April, April, April.
Tomorrow's my favorite. Every year, somebody thinks they're the first person ever to have come up with this:
"Hey, April!"(Okay, maybe it's a little funny.) (Heh. I need more friends named April so I can do this to them.)
"Yeah?"
"FOOLS!!!!"
It gets really interesting when I have to wear a name tag, like when I had a restaurant job. At least 5 times a night throughout the month of April, people would crack little jokes like "Hey! Your name tag is also a calendar right now!"
It was so relentless that on April 29th, an old man looked at me with a mischievous sparkle in his eye and said, "You're almost over," and I didn't even think for a second that he was some sort of doomsday prophet.
I also get a lot of: "What's your middle name? Mayyyy?"
Or: "What month were you born in? April???"
Oh, Mom and Dad.
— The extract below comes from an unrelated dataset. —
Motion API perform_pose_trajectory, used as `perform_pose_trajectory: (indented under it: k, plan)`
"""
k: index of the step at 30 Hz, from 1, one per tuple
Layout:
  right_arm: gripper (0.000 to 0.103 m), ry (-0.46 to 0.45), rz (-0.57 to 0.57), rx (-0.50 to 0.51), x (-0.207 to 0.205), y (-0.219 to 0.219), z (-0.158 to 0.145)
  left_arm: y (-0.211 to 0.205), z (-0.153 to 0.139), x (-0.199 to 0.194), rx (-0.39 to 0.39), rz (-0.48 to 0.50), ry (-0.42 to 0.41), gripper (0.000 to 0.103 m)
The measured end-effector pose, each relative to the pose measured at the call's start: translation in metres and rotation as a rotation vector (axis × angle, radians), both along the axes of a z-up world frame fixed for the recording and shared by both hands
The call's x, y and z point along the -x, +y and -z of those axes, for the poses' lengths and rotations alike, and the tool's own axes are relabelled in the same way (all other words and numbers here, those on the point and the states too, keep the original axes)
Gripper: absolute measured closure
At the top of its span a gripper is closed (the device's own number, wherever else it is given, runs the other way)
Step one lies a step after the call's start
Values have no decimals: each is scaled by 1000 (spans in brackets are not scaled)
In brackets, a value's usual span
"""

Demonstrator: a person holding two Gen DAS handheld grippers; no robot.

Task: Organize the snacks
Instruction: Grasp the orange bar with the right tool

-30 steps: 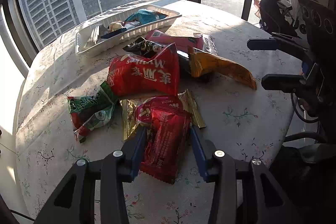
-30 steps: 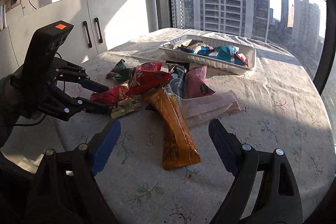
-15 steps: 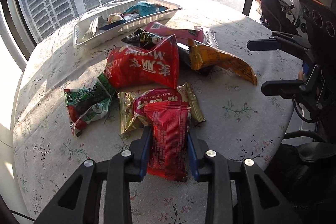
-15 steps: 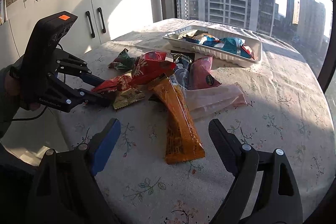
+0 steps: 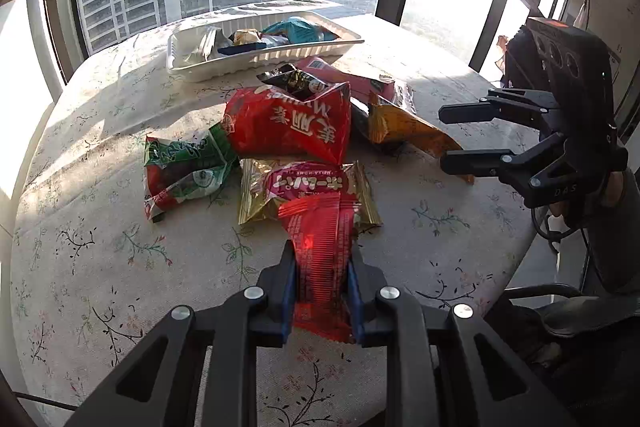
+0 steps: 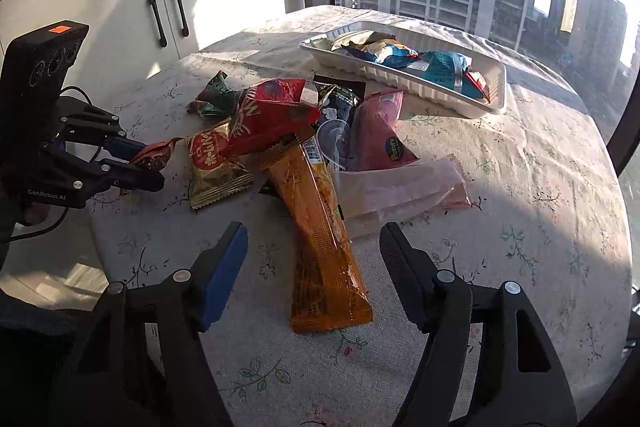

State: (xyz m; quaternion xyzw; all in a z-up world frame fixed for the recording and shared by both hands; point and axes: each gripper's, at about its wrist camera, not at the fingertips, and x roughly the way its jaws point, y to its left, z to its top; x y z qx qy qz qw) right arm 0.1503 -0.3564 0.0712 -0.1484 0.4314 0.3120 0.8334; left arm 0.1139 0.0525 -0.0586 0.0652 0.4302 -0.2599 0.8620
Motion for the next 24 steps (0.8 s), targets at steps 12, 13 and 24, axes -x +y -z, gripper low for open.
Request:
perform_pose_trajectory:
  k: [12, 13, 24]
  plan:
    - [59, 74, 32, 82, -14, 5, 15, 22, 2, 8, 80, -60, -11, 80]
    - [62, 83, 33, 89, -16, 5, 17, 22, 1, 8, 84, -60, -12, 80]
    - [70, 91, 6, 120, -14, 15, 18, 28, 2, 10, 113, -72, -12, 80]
It's as if you two prophesized that, although I was due to be born in March, I would hang out two extra weeks to be born in... April.
And it's as if my parents knew that I'd grow up to be a big ol' barefooted hippie whose favorite animals, in all seriousness, are ducks:
and bunnies.
Soooooo fluffy I'm gonna die. |
And then May rolls around, and I realize I must be more narcissistic than I realize: because I kind of miss hearing my name all the time.
So, I will secretly enjoy the false attention for the next 30 days. (And then there will be an awkward one-week period where I accidentally ignore people who really are saying my name.)